Uno dei principali temi della giornata odierna l'ha fornito Trump ieri sera, ad un ora della chiusura di Wall Street, quando ha annunciato - via Twitter  - per stasera alle 20 ora italiana,  la  sua decisione riguardo l'uscita o meno dall'accordo con l'Iran sul nucleare. Il Tweet ha prodotto l'annullamento dei progressi di Wall Street,  prima che un rimbalzo finale restituisse un po' di performance all'S&P 500. Ironicamente, anche il  petrolio ha avuto un round di prese di beneficio in seguito alla news, con gli speculatori timorosi di un outcome meno drastico delle  attese.
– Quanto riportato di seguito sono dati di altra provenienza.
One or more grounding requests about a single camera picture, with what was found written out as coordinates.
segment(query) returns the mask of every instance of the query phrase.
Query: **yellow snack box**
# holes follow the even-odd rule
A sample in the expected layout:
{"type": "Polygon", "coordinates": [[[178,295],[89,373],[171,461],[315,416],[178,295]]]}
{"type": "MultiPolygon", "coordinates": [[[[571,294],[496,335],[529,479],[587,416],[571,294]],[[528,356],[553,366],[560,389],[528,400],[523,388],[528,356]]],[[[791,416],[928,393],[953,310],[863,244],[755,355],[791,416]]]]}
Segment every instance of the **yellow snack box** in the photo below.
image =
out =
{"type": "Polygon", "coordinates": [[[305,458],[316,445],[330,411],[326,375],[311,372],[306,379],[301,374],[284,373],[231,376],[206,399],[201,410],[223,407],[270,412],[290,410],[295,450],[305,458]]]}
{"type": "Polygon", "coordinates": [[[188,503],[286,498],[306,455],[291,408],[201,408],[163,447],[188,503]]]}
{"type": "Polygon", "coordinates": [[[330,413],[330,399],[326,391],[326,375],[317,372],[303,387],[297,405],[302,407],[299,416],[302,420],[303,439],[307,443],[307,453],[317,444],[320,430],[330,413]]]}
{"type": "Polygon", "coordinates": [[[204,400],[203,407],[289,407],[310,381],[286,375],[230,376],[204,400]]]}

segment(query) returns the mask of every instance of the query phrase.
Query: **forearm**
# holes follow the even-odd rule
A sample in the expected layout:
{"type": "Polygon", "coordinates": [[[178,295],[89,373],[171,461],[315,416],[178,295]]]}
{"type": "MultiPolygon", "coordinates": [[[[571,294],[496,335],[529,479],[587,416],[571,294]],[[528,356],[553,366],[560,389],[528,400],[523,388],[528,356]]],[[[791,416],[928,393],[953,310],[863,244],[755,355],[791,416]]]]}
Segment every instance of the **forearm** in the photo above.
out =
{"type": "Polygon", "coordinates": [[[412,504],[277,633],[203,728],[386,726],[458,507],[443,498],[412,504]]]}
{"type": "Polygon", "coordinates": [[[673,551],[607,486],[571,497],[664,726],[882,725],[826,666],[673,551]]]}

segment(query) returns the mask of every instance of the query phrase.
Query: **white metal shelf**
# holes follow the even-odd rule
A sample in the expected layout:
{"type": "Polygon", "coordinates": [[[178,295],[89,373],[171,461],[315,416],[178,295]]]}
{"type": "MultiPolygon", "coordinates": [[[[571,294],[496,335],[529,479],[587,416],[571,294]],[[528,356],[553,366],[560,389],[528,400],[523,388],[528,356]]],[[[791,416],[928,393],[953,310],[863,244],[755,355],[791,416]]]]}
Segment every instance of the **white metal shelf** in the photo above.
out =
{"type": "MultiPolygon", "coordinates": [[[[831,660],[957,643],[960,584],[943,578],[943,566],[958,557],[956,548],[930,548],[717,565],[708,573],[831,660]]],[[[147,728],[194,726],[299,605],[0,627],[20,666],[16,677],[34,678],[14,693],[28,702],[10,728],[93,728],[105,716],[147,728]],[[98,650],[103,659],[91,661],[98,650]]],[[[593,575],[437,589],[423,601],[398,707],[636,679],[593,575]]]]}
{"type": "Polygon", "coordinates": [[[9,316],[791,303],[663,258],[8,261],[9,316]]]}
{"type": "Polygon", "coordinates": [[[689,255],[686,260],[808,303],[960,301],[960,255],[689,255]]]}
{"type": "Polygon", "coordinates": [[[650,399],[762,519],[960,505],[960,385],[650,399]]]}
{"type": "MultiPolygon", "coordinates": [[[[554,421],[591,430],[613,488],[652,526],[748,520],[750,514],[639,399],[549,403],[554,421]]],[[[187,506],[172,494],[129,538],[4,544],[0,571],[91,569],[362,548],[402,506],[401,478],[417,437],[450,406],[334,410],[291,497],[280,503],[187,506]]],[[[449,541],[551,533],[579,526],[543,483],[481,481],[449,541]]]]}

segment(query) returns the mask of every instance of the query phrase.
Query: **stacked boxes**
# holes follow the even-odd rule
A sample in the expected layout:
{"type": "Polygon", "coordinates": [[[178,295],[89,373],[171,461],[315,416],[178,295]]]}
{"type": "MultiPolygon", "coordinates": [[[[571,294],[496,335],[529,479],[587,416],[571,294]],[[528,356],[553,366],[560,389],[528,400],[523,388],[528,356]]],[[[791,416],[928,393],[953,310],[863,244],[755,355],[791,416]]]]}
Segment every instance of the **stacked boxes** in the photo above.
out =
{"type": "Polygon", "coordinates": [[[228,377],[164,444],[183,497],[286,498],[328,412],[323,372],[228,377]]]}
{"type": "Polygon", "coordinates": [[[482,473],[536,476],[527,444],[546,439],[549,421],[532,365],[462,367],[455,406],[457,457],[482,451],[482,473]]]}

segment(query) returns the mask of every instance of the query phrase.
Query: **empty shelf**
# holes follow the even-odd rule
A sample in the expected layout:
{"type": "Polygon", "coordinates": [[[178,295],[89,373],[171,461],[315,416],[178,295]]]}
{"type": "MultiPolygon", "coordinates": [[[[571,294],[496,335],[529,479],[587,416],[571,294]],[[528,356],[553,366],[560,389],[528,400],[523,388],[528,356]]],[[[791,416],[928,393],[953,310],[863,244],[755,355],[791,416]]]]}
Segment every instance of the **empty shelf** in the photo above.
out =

La seduta asiatica ha visto nuovamente l'azionario cinese spiccare, in un contesto altrimenti estremamente tranquillo. Tra i motivi della bonanza, il rimbalzo del trade evidente nei dati di bilancia commerciale cinese di aprile. I dati di marzo (probabilmente distorti dal capodanno cinese) avevano alimentato timori di un forte impatto delle frizioni commerciali sugli scambi (le esportazioni si erano addirittura contratte e la bilancia aveva presentato un deficit) e  il forte rimbalzo  di import e export (rispettivamente da +14.4% a +21.5 da -2.7% a +12.9%) ha rasserenato gli animi. Inattese buone notizie anche sul fronte trade, con il top advisor del Presidente cinese  XI in arrivo negli USA per un ulteriore round di colloqui. Trump ha annunciato  un colloquio telefonico per oggi alle 14.30. Il dialogo continua.

Infine, forte anche il settore assicurativo dopo la pubblicazione di nuove guidelines ad opera del regulator. In generale le "A" shares stanno dando segnali di miglioramento dopo il  periodo di fine aprile che le  ha viste trattare sui livelli di 12 mesi fa. Modersti guadagni per Tokyo, frenata dal fatto che lo Yen è l'unica delle principali divide a tenere contro dollaro  in questi giorni. Marginali progressi dagli altri indici ad eccezione di Seul.